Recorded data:
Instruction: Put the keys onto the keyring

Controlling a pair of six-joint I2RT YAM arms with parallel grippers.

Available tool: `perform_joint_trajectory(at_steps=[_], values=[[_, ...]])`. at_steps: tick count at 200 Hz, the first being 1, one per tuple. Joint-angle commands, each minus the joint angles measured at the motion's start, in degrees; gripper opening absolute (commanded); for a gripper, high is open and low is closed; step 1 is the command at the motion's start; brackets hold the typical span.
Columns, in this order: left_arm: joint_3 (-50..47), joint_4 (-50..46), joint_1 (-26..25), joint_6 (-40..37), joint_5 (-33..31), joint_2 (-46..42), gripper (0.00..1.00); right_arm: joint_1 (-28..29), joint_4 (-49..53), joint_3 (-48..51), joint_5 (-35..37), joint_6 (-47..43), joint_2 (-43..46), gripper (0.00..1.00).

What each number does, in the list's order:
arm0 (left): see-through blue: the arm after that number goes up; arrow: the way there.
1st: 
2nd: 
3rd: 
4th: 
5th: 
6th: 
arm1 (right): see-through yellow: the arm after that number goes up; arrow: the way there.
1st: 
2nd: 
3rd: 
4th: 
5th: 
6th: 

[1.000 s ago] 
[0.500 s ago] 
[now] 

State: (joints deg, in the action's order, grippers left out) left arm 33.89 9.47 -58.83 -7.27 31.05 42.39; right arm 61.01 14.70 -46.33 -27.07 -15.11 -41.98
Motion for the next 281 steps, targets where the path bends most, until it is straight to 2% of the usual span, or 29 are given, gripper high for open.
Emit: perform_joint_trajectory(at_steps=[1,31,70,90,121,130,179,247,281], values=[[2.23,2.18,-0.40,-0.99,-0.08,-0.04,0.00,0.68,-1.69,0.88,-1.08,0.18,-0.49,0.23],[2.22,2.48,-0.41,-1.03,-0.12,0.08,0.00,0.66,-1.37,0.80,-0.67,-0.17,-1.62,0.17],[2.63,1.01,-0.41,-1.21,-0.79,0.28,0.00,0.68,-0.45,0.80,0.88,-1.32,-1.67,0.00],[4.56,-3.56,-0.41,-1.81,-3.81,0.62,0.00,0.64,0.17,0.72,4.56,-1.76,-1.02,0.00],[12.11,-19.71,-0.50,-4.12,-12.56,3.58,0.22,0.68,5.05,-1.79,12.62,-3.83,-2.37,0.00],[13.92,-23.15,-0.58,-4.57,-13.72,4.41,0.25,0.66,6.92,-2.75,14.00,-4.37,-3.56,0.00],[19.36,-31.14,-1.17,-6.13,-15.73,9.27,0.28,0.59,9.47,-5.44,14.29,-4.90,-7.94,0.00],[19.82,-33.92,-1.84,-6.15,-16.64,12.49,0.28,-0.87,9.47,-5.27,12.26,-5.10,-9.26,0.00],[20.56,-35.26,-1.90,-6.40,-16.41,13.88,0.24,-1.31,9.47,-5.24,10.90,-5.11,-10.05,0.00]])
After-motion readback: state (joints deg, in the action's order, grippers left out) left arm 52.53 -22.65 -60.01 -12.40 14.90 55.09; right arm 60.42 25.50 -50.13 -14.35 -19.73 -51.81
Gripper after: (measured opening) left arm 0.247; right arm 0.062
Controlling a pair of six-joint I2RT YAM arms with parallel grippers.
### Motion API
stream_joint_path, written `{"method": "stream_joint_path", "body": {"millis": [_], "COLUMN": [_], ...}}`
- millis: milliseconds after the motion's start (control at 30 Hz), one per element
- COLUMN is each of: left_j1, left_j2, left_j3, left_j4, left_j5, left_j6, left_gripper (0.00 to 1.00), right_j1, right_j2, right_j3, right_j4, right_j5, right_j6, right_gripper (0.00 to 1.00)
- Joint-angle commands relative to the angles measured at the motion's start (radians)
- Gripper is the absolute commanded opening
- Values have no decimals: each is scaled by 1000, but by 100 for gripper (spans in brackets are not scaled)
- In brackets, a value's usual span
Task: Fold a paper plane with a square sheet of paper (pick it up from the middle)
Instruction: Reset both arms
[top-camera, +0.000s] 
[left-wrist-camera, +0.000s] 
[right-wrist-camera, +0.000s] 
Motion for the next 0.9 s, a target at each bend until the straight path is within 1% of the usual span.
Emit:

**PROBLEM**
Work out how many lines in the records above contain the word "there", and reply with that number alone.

**ANSWER AREA**
2